Your assignment:
Scan the material for "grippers". Copy every line it appears in.
#### Given information ####
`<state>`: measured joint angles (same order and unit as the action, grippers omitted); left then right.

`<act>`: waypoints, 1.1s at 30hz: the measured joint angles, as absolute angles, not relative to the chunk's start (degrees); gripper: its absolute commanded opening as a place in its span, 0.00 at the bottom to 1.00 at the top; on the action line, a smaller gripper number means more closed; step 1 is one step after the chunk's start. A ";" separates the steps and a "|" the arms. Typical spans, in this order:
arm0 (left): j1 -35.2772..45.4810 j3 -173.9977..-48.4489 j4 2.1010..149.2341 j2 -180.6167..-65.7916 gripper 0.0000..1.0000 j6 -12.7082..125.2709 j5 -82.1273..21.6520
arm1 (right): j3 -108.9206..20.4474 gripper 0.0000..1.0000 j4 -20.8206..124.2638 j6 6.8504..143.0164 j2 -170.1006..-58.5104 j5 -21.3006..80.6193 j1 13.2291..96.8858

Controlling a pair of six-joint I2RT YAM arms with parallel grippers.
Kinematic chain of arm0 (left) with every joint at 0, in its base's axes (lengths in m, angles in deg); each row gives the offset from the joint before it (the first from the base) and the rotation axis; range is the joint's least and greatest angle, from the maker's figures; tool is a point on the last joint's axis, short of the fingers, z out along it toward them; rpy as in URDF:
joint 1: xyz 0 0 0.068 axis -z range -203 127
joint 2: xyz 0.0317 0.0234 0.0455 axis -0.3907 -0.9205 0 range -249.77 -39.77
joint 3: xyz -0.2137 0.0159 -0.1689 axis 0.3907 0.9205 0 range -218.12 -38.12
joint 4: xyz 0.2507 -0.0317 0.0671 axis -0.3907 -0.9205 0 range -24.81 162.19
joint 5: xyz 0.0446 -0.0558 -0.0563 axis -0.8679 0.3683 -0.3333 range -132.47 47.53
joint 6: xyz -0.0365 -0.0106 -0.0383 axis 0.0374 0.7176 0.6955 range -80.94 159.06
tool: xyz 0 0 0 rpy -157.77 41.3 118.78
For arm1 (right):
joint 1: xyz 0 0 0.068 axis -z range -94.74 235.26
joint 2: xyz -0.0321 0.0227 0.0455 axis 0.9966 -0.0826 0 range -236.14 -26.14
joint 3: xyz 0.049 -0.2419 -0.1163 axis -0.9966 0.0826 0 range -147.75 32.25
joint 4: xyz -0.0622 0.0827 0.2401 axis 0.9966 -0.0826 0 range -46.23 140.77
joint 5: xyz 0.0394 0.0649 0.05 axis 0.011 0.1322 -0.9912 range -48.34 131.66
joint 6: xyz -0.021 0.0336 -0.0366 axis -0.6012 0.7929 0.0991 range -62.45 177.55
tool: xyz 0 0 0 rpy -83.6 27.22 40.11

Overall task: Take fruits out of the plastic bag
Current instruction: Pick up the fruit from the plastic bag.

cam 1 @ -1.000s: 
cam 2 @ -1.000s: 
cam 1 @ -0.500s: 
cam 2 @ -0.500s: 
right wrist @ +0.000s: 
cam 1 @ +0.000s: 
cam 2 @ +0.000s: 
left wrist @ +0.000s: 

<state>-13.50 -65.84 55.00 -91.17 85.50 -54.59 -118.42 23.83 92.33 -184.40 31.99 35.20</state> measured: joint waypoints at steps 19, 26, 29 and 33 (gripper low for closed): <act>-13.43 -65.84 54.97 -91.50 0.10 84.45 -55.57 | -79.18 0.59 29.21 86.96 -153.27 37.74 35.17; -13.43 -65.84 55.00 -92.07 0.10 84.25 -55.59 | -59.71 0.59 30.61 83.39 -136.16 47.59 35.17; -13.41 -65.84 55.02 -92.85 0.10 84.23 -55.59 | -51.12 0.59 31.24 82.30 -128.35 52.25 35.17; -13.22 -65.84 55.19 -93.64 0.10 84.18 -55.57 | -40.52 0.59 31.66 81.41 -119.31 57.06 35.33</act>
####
Solution to the problem:
`<state>`: measured joint angles (same order and unit as the action, grippers omitted); left then right.
Controlling a pair of six-joint I2RT YAM arms with parallel grippers.

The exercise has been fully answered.